**WORK TO COMPLETE:** Return the lines of the data below exactly. Start at the first and end with the line containing "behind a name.".

Content starts

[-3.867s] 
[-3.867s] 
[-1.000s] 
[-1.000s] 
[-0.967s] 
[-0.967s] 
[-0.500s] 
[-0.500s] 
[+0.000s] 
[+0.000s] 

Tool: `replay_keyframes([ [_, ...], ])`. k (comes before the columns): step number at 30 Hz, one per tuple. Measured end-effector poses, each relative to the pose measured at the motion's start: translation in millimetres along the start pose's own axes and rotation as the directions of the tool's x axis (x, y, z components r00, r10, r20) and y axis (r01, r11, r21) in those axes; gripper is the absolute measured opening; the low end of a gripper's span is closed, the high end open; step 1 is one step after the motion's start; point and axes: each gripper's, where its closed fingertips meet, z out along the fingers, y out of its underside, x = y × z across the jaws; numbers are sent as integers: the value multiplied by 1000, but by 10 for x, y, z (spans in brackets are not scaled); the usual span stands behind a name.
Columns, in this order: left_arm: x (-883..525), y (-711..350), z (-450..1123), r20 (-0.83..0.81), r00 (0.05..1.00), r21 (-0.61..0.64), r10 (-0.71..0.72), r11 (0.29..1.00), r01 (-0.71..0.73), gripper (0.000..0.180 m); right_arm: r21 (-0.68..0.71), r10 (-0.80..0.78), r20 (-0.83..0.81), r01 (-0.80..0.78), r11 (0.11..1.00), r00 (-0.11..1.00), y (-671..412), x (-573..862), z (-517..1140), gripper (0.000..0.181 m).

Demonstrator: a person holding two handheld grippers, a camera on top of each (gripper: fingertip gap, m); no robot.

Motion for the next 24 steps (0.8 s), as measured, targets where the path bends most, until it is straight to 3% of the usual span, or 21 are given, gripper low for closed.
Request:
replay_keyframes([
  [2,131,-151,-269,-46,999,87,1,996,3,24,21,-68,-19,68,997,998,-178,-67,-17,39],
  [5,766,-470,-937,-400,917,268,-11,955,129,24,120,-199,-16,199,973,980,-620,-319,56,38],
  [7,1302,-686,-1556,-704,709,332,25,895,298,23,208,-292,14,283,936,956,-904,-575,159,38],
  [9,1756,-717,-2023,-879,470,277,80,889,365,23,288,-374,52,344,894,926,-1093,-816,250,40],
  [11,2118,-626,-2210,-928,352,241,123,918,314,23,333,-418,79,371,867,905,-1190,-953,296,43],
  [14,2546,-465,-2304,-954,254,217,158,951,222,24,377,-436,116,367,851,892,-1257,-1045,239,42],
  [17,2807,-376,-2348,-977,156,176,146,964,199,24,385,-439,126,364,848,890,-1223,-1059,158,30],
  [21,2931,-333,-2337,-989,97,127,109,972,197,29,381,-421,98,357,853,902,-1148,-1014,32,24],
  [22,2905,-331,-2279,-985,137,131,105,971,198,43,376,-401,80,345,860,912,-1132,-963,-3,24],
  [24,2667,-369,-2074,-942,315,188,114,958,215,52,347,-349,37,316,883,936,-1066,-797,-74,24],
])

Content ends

**THE ANSWER:**
[-3.867s] 
[-3.867s] 
[-1.000s] 
[-1.000s] 
[-0.967s] 
[-0.967s] 
[-0.500s] 
[-0.500s] 
[+0.000s] 
[+0.000s] 

Tool: `replay_keyframes([ [_, ...], ])`. k (comes before the columns): step number at 30 Hz, one per tuple. Measured end-effector poses, each relative to the pose measured at the motion's start: translation in millimetres along the start pose's own axes and rotation as the directions of the tool's x axis (x, y, z components r00, r10, r20) and y axis (r01, r11, r21) in those axes; gripper is the absolute measured opening; the low end of a gripper's span is closed, the high end open; step 1 is one step after the motion's start; point and axes: each gripper's, where its closed fingertips meet, z out along the fingers, y out of its underside, x = y × z across the jaws; numbers are sent as integers: the value multiplied by 1000, but by 10 for x, y, z (spans in brackets are not scaled); the usual span stands behind a name.

The answer contains nothing more.